How about minor league free agents who used to be KC Royals?  Thinking about Jason Vargas brought to mind the piece I wrote here in mid-November about former Royals who were then minor league free agents and who might help the club. So I checked in on the more notable ones to see how the market treated them.

Greg Holland, of course, returned to the Royals and is trying to earn a bullpen spot. I said in November the club should consider Holland only if it moved Ian Kennedy in the offseason or contemplated moving him in July (he’s in his last contract year), and then only if the price was right.

The Royals didn’t move Kennedy over the winter, and didn’t appear inclined to; although they’ll likely trade him by midseason if a suitable trade partner can be found, and might not if one can’t, the club had the chance to bring Holland back on team-friendly terms and did so. He’s on a minor league contract that will pay him $1.25 million if he’s a Royal on Opening Day, and a possible $1.25 million more in incentives. Holland’s working in camp via invitation and pitched a 1-2-3 inning in his only outing so far.
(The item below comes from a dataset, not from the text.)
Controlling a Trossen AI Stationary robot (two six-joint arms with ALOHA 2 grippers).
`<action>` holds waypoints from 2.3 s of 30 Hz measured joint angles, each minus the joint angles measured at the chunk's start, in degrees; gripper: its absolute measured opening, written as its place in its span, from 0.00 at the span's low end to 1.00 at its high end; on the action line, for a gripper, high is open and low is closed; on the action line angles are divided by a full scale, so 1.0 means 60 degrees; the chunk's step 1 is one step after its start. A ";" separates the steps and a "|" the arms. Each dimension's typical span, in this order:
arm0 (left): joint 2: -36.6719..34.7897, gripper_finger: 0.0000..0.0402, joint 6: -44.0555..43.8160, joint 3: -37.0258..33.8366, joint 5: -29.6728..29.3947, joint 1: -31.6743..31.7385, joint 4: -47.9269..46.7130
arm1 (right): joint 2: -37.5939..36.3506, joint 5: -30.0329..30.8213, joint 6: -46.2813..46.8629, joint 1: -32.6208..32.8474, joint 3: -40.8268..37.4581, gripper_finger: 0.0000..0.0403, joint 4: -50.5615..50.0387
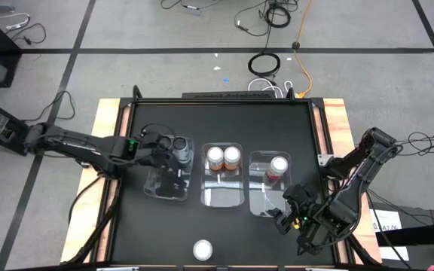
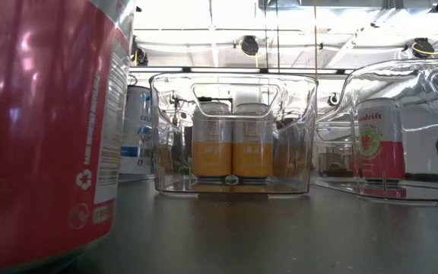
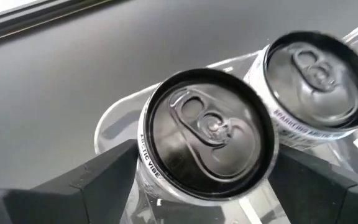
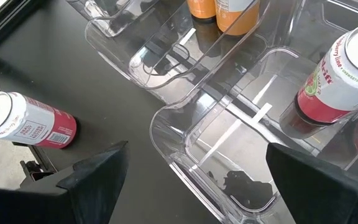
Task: Sort soda cans
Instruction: Put the pink-white soda can into the right transparent bin
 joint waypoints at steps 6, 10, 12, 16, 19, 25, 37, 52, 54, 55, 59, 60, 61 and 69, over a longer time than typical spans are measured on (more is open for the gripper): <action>-0.0564 0.86 -0.0001 0.0001 0.0004 0.0000 -0.0176 | 0.0001 -0.0003 -0.0030 0.0000 0.0000 0.92 0.0026; -0.0894 0.86 -0.0023 0.0005 0.0007 0.0000 -0.0574 | 0.0000 -0.0003 -0.0099 0.0000 0.0000 0.92 0.0024; -0.1072 0.86 -0.0064 0.0005 0.0060 0.0000 -0.0733 | 0.0001 -0.0003 -0.0106 0.0000 0.0000 0.92 0.0022; -0.1417 0.86 -0.0082 0.0012 0.0142 0.0000 -0.1051 | 0.0002 -0.0003 -0.0234 0.0004 0.0000 0.92 0.0066; -0.1694 0.86 -0.0085 0.0012 0.0280 0.0000 -0.1084 | 0.0002 -0.0003 -0.0244 0.0001 0.0000 0.92 0.0073; -0.2298 0.86 -0.0089 0.0012 0.0929 0.0000 -0.1032 | 0.0004 -0.0003 -0.0281 0.0004 0.0000 0.92 0.0077; -0.2676 0.86 -0.0369 0.0703 0.1645 -0.1211 -0.0999 | 0.0001 -0.0006 -0.0372 0.0002 0.0000 0.92 0.0211; -0.1031 0.86 -0.2144 0.1156 0.0883 -0.4373 0.0102 | 0.0003 0.0212 -0.1031 0.0004 0.0000 0.92 0.0924; -0.0748 0.86 -0.2293 0.1156 0.0867 -0.4711 0.0477 | 0.0004 0.0315 -0.1045 0.0004 0.0000 0.92 0.0927; -0.0609 0.86 -0.2328 0.1156 0.0867 -0.4869 0.0612 | 0.0004 0.0317 -0.1092 0.0000 0.0000 0.92 0.0926; -0.0182 0.86 -0.2332 0.1156 0.1154 -0.5329 0.0952 | 0.0004 0.0307 -0.2023 -0.0030 0.0000 0.92 0.0940; -0.0113 0.86 -0.2315 0.1156 0.1313 -0.5397 0.0922 | 0.0004 0.0299 -0.2368 -0.0053 0.0000 0.92 0.0957; -0.0057 0.86 -0.2293 0.1156 0.1509 -0.5436 0.0903 | 0.0004 0.0299 -0.2646 -0.0091 0.0000 0.92 0.0970; 0.0390 0.86 -0.1875 0.1156 0.3294 -0.5684 0.0876 | 0.0004 0.1038 -0.4266 -0.0769 0.0000 0.92 0.2281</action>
Christian Colon, a handy KC utility infielder from 2014-2017, spent most of 2018 and ’19 in the minors after leaving Kansas City. He might have filled the same role had the Royals pursued him in the offseason, but the club has enough infielders in, or close to, The Show. Colon is in the Reds’ spring camp as a non-roster invitee; our friends at Fandsided’s blogredmachine.com aren’t optimistic he’ll make the club, but he’ll join former Royal Mike Moustakas if he does.

Necessarily on the agenda of new manager Mike Matheny this spring is the 26th man, the additional roster spot baseball is affording every team this season. I recently counted former Royal Terrance Gore among possibilities for the job but, believing the club should fill the spot with a player who can do more than steal bases, discounted him as the ultimate choice. He’s in the Dodger camp on a minor league deal. I watched him bat in LA’s televised game Sunday; he tried unsuccessfully to beat out an infield hopper. It looked like he’d lost half a step.
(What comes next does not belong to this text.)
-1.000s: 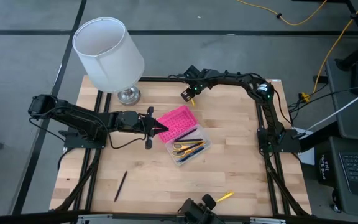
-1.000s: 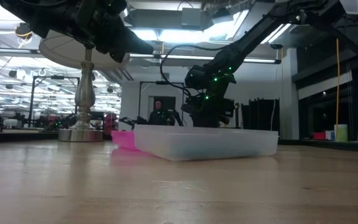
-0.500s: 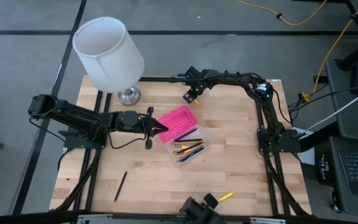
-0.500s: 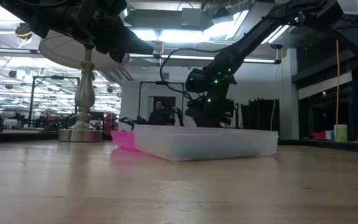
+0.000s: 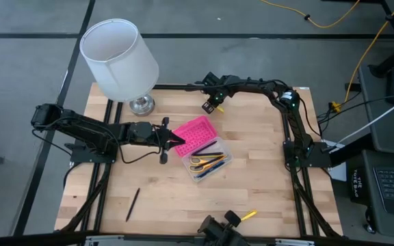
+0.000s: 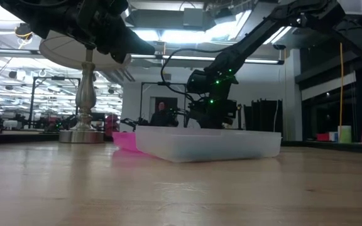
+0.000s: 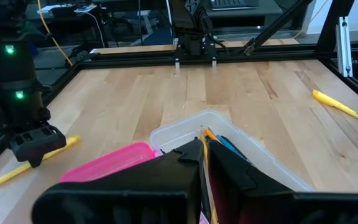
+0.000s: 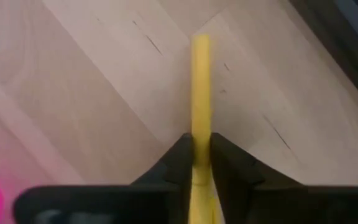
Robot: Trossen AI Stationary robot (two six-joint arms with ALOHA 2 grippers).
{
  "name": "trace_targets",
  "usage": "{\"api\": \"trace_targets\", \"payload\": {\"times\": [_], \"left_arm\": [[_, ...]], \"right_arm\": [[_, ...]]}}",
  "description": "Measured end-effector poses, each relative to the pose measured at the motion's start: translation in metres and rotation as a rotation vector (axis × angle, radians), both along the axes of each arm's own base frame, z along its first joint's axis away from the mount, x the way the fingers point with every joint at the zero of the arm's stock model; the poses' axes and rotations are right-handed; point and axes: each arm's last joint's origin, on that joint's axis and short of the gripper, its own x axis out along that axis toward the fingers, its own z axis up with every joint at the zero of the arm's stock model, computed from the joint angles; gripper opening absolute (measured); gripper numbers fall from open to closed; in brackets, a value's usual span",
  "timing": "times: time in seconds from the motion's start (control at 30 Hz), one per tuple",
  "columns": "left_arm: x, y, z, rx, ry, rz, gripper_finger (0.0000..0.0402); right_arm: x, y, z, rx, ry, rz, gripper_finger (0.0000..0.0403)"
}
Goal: Pick & place school supplies into a supply box
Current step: Put the yellow pen into the supply box
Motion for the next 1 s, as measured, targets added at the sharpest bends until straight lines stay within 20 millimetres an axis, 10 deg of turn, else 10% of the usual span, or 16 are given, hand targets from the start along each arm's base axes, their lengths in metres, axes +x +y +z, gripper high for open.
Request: {"api": "trace_targets", "payload": {"times": [0.47,1.0], "left_arm": [[0.000,0.000,0.000,0.000,0.000,0.000,0.0017],[0.000,0.000,0.000,0.000,0.000,0.000,0.0017]], "right_arm": [[-0.006,0.004,0.011,-0.012,0.034,0.101,0.0035],[-0.019,0.034,0.115,-0.123,-0.203,0.288,0.0029]]}}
Former KC Royals reliever Tim Collins is a non-roster invitee in Colorado’s camp; Ervin Santana, a starter on the club’s breakout 2013 team, hasn’t signed; and Brandon Maurer, unfortunately a key ingredient to a Royally disastrous trade, is unsigned and likely to remain so.

A reunion for Mike Matheny.  Because the KC Royals train in Arizona, and the Cardinals in Florida, new KC manager Mike Matheny won’t face the club that fired him in 2018 until the Royals host the Cards in night games August 4-5. (It will also mark the first meeting KC coach John Mabry has with his old team–he’s the only member of Matheny’s staff who worked with him in St. Louis).

Revisiting some Kansas City baseball history.  My father and grandfather afforded me my first look at baseball when we watched some of the 1963 World Series together on a black and white TV. My “live” introduction to baseball came the next year; as I’ve mentioned before in this space, I spent some of my childhood in Lawrence, Kansas, a short drive from Kansas City’s old Municipal Stadium, home of the A’s until Charlie Finley took them away after the 1967 season. The A’s just couldn’t win, but they were captivating nevertheless, and in their own special way.

I recently acquired, and have just started reading, John E. Peterson’s “The Kansas City Athletics: A Baseball History 1954-1967.” If you were an A’s fan, and spent as much time at the old ballpark as I did, you no doubt appreciate how hard this book is to put down. I’ll let you know what I think of it.

The KC Royals always provide much to think and talk about. I’ll share more of my “midweek musings” in the future.